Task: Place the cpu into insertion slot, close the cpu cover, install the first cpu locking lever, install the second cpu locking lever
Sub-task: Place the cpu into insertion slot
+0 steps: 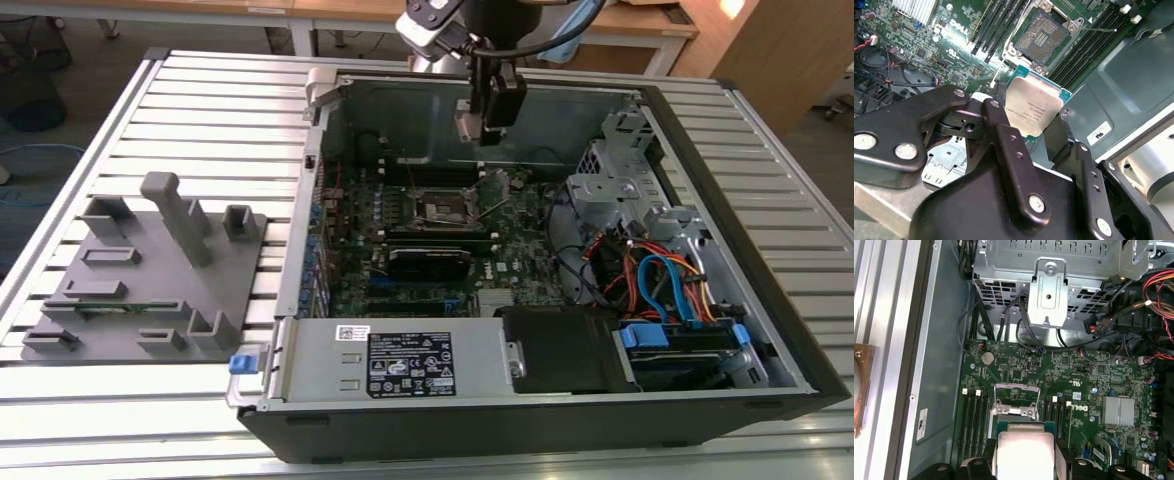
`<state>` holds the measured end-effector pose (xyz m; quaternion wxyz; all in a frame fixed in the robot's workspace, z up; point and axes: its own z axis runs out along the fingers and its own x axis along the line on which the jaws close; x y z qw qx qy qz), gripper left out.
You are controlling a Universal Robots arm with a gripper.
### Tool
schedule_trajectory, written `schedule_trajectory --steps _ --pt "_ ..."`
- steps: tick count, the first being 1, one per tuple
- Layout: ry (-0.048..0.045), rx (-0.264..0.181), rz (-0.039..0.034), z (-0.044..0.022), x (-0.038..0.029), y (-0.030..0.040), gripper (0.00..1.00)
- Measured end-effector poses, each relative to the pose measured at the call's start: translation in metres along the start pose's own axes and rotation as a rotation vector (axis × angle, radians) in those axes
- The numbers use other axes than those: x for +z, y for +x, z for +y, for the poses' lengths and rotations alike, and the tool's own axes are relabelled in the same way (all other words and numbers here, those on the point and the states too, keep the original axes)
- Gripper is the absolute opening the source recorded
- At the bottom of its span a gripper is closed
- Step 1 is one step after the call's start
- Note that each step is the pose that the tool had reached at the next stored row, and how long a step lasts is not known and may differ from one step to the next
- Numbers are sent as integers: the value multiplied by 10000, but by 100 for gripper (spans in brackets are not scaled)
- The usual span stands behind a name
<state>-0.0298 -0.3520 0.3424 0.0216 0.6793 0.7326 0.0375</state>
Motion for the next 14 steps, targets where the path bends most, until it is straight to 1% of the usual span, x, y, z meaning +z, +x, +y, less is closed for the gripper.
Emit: schedule_trajectory --steps 14 --pt "0 0 1 -3 30 -1 54"
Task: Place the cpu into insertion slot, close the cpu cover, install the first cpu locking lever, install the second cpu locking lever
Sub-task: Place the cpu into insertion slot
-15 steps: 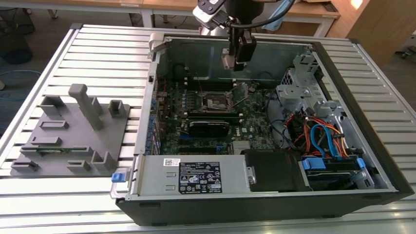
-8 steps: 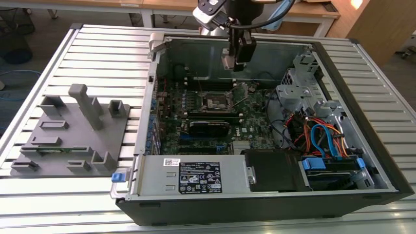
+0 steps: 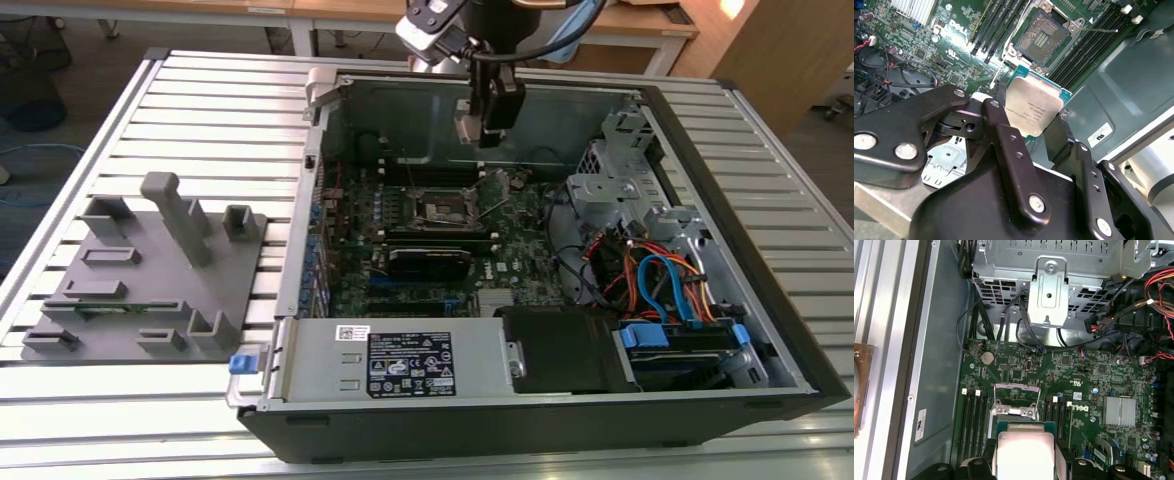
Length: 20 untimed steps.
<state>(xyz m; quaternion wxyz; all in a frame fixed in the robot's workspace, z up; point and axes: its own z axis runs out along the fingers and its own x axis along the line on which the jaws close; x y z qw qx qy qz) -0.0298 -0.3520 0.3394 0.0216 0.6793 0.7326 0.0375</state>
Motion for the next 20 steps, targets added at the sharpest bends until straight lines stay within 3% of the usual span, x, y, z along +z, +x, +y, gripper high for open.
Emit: schedule_trajectory --steps 20 --pt "1 0 0 -4 47 -1 54"
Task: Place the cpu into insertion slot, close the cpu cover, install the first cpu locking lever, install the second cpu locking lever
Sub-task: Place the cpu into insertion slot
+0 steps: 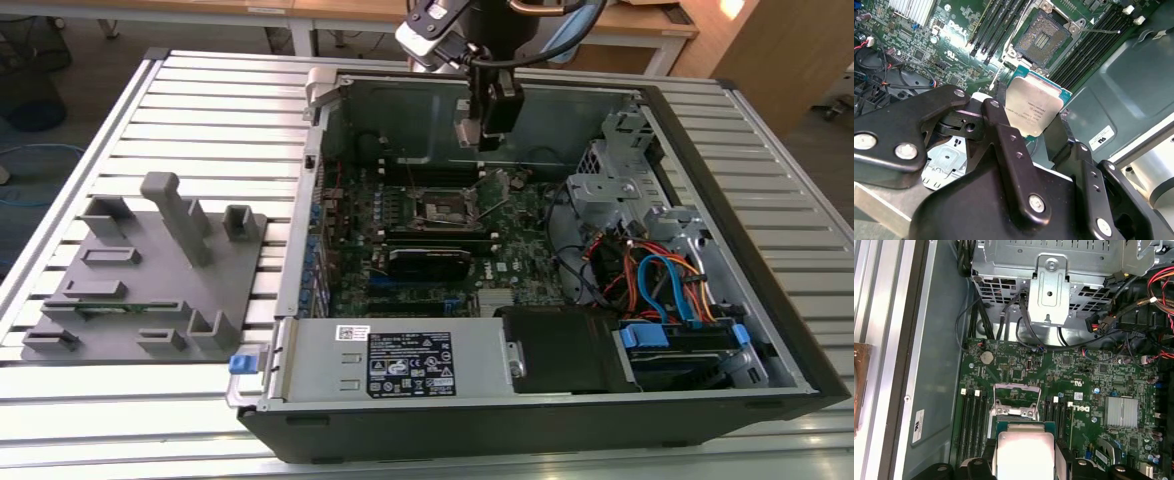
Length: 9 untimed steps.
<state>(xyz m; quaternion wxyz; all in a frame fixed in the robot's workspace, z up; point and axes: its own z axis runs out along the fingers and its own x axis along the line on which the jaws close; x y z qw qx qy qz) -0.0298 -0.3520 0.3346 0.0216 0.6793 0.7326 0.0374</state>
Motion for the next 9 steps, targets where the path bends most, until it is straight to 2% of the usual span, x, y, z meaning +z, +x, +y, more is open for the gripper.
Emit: schedule_trajectory --steps 9 --pt "-3 126 -10 0 1 0 54"
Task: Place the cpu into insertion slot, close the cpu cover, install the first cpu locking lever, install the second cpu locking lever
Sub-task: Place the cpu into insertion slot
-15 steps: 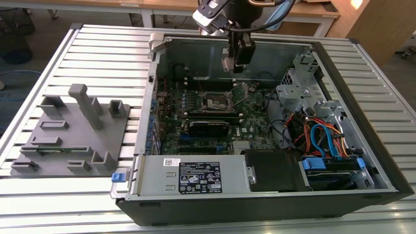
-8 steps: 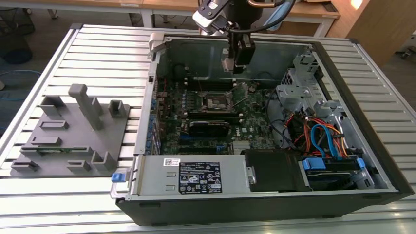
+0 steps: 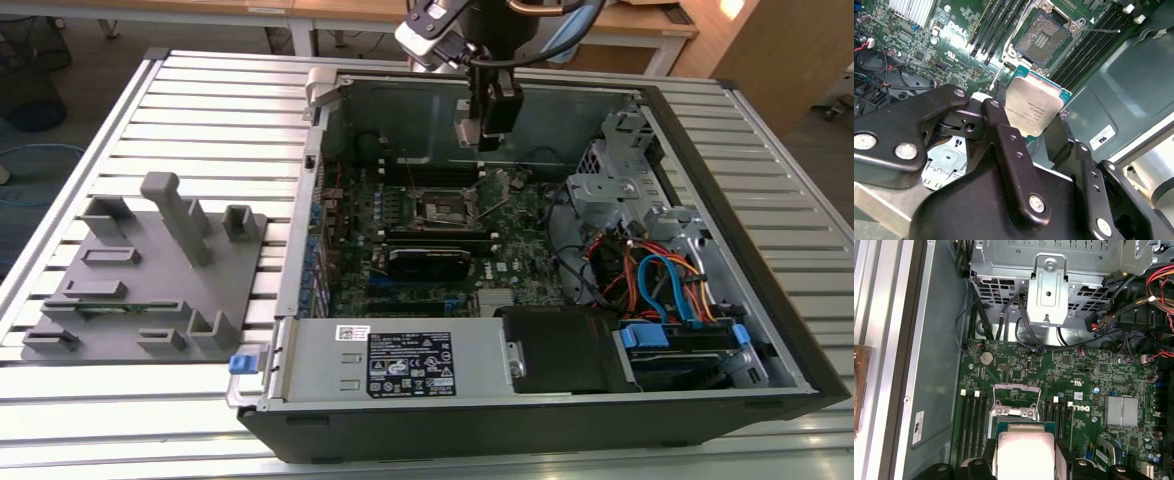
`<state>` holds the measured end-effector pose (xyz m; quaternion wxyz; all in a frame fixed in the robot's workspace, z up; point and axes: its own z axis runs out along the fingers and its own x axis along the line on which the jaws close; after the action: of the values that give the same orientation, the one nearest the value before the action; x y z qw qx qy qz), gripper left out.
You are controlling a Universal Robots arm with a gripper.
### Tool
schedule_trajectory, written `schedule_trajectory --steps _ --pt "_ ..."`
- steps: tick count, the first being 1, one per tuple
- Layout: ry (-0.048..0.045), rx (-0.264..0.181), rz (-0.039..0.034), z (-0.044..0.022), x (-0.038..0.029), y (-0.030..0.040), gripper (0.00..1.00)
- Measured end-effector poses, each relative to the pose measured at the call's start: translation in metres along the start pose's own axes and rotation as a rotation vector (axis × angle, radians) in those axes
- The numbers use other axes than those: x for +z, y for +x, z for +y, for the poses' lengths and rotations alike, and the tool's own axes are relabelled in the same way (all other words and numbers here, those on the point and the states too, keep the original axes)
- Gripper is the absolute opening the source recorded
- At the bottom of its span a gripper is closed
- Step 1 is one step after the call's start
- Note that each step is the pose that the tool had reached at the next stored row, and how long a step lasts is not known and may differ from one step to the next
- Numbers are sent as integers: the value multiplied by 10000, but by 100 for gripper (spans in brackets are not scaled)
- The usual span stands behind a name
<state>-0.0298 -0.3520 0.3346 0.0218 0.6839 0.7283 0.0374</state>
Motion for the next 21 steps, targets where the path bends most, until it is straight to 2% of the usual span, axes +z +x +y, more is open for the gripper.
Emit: schedule_trajectory --steps 21 --pt "10 166 -16 -29 42 0 54"
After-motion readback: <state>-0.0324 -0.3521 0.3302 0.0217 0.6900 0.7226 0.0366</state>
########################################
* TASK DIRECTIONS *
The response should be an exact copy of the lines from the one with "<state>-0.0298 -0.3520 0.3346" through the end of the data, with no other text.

* WRITTEN RESPONSE *
<state>-0.0298 -0.3520 0.3346 0.0218 0.6839 0.7283 0.0374</state>
Motion for the next 21 steps, targets where the path bends most, until it is straight to 2% of the usual span, axes +z +x +y, more is open for the gripper.
Emit: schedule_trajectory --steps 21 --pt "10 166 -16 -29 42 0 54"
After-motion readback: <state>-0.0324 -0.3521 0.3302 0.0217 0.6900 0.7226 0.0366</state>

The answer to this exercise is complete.